Make haste to "Bad Dates"

Live Theatre Workshop actress excels in a one-woman show

Prepare to be charmed.

Haley Walker is a tall drink of sparkling water, a Southern belle transplanted to New York City, a “restaurant idiot savant,” in her words, who stumbled into a great job of running a restaurant because, well, the Romanian gangsters who owned the place just weren't doing a good job. She's got a few years on her, and she has had an unfortunate experience as a wife, and a mostly pleasant experience with raising a small daughter on her own. Along with her adventuresome spirit and a genuinely open and friendly demeanor, as well as a considerate stash of sass and smarts in her arsenal, the attractive and energetic woman is easily engaging and a soft-seeming but serious force to be reckoned with.

Oh, and she has this thing about shoes.

And we just love her to death.

Shanna Brock is Haley Walker in Live Theatre Workshop's production of “Bad Dates,” a 2003 play by Theresa Rebeck. It's a one woman show that really needs no one else to clutter the stage. It's light-hearted and mostly light weight, but as Haley tells her story, there is plenty we recognize as being all too familiar in our own adventures negotiating the oceans of life and love with their shifting tides and surprising undertows. Haley's story lands gently for the most part, but there's a thing or two in her experiences that echoes with our own, and makes us, well, kin, kinda. In the first scene when we meet Haley, it's the shoes that Rebeck has chosen to allow Haley to begin her march into our awareness. We're a little wary at first; someone who has a collection of hundreds of pairs of shoes, many of them quite expensive, and which she treats with a dreamy pride of ownership, invites us to wonder rather cautiously about the nature of this woman. Throughout her show-and-tell, she relates her personal history in a roundabout but thorough way, all the while establishing a very real relationship with the audience. It's not too subtle, but it is a soft flirtation which spreads over the audience with a light touch. It's the touch with which you'd spread the blanket on the ground in preparation for a picnic, not with the anguished vigor you'd would shake that same blanket after a mean measure of ants has decided to share your picnic. And before you know it, we are helplessly wrapped in Haley's charm.

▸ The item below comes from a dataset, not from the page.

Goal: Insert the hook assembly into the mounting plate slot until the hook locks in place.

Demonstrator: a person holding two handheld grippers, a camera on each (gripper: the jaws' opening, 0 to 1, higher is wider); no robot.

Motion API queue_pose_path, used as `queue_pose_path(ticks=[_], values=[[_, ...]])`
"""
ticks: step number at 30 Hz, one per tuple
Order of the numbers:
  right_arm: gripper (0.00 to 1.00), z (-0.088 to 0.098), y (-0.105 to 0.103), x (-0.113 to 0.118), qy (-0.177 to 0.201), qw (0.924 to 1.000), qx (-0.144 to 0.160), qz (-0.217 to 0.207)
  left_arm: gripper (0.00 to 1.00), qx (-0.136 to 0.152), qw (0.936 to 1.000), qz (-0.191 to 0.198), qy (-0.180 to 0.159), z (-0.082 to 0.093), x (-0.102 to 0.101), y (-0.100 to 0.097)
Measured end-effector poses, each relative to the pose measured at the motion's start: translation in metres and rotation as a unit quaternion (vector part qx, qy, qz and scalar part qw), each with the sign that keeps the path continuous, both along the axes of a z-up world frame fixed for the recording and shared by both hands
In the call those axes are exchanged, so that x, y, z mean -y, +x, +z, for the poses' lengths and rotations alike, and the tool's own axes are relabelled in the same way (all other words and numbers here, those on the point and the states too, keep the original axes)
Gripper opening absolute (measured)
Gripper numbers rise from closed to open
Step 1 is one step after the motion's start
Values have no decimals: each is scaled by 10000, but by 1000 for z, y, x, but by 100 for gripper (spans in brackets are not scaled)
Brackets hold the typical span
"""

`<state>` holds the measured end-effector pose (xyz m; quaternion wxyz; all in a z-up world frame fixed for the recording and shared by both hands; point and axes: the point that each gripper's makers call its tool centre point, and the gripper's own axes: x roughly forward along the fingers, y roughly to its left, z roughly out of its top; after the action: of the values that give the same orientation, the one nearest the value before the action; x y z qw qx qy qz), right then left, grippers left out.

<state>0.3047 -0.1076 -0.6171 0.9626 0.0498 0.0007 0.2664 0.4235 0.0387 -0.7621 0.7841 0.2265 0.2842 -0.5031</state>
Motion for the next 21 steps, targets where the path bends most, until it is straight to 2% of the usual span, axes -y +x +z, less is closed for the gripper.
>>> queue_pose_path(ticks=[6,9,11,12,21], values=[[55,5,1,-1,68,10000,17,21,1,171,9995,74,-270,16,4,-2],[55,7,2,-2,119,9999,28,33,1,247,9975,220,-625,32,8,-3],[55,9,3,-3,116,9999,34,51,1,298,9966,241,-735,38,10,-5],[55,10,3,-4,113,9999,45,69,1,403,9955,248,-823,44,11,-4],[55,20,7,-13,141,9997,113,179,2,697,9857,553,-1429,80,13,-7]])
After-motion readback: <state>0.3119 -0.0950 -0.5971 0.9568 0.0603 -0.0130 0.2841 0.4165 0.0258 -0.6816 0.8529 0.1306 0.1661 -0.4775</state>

Interestingly, several pairs of Haley's shoes do not seem to fit right anymore. Could this suggest a need to change direction in her life? A change which might indicate that she has outgrown the here and now of her life and needs to find some footwear which can help her blaze a new trail?

We do know she wants to start dating again, and in fact is trying to put together an outfit for the evening. Over the next few scenes, Hayley changes clothes—within our sight but with nothing but utter practicality—as she recounts her dating adventures, and misadventures. She tells of the dreary dinner with a man who seemed most inclined to talk about his health, and his colon in particular. She relates her acceptance of an invitation from a friend to a fundraising event, the Buddhist Bug Book Benefit, in which she is seated at a table with some folks who seem intent on nurturing a practice of loving inclusion and peace with the insect world. There are a couple more dates Hayley shares with us, including one which is actually developing into a relationship which seems quite promising, and we root for her as well as hurt for her as this boyfriend serves up some serious disappointment. And then there's the unexpected homecoming of the mobster owner of the restaurant, which leads Hayley to an eventful visit to the police station.

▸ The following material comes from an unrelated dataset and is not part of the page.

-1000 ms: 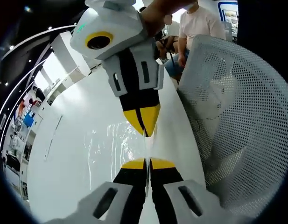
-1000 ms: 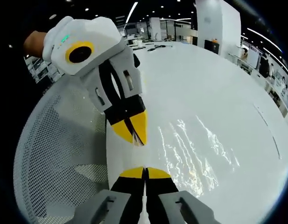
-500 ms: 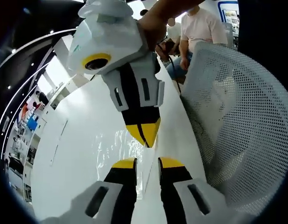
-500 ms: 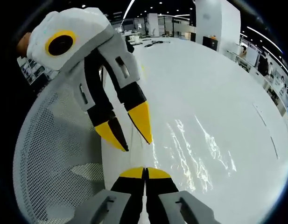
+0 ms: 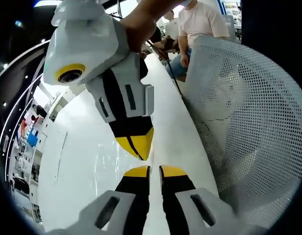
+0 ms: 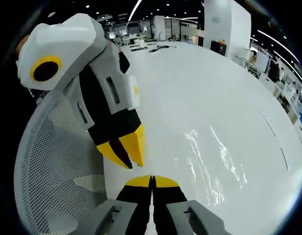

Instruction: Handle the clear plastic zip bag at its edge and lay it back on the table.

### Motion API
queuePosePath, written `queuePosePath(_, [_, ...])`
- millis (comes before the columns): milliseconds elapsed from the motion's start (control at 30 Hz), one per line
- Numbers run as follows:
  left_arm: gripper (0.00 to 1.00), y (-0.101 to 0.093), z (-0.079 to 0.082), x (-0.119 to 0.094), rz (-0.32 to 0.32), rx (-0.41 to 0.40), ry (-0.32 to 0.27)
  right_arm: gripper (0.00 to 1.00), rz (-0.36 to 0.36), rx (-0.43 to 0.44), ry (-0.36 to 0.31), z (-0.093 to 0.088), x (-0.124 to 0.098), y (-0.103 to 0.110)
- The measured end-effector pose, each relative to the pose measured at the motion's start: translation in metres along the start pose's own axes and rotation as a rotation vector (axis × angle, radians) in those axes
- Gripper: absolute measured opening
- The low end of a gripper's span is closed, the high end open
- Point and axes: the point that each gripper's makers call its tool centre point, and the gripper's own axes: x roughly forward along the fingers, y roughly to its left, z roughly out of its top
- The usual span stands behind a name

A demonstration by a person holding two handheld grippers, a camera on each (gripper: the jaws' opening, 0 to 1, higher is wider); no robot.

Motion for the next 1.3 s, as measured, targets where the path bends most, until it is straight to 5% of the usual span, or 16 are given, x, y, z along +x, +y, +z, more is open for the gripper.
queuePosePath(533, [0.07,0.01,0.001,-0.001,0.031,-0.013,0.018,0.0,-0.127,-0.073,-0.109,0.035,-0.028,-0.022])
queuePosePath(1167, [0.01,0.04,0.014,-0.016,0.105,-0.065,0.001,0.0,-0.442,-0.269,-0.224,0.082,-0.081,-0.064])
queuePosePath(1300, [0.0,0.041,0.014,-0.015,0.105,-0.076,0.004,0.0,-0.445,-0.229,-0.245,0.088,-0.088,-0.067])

Brock skillfully and with convincing commitment gives us a delightful character. It's almost impossible not to be seduced with the spunk, the intelligence, and the effervescent good nature of this down-home/uptown woman. Brock even gives us a real Southern accent, and believe me, this Tennessee girl can sniff out a fake one in a heartbeat. Director Sabian Trout and Brock have worked well together. There were a couple of missteps opening night, mostly on the technical production side of things, but that didn't really disturb our dance with Hayley.

This is well-done fun delivered by a playwright who did her job well and an actress born to play the part.

Make a date soon. LTW's dance card will fill up rather quickly, is my bet.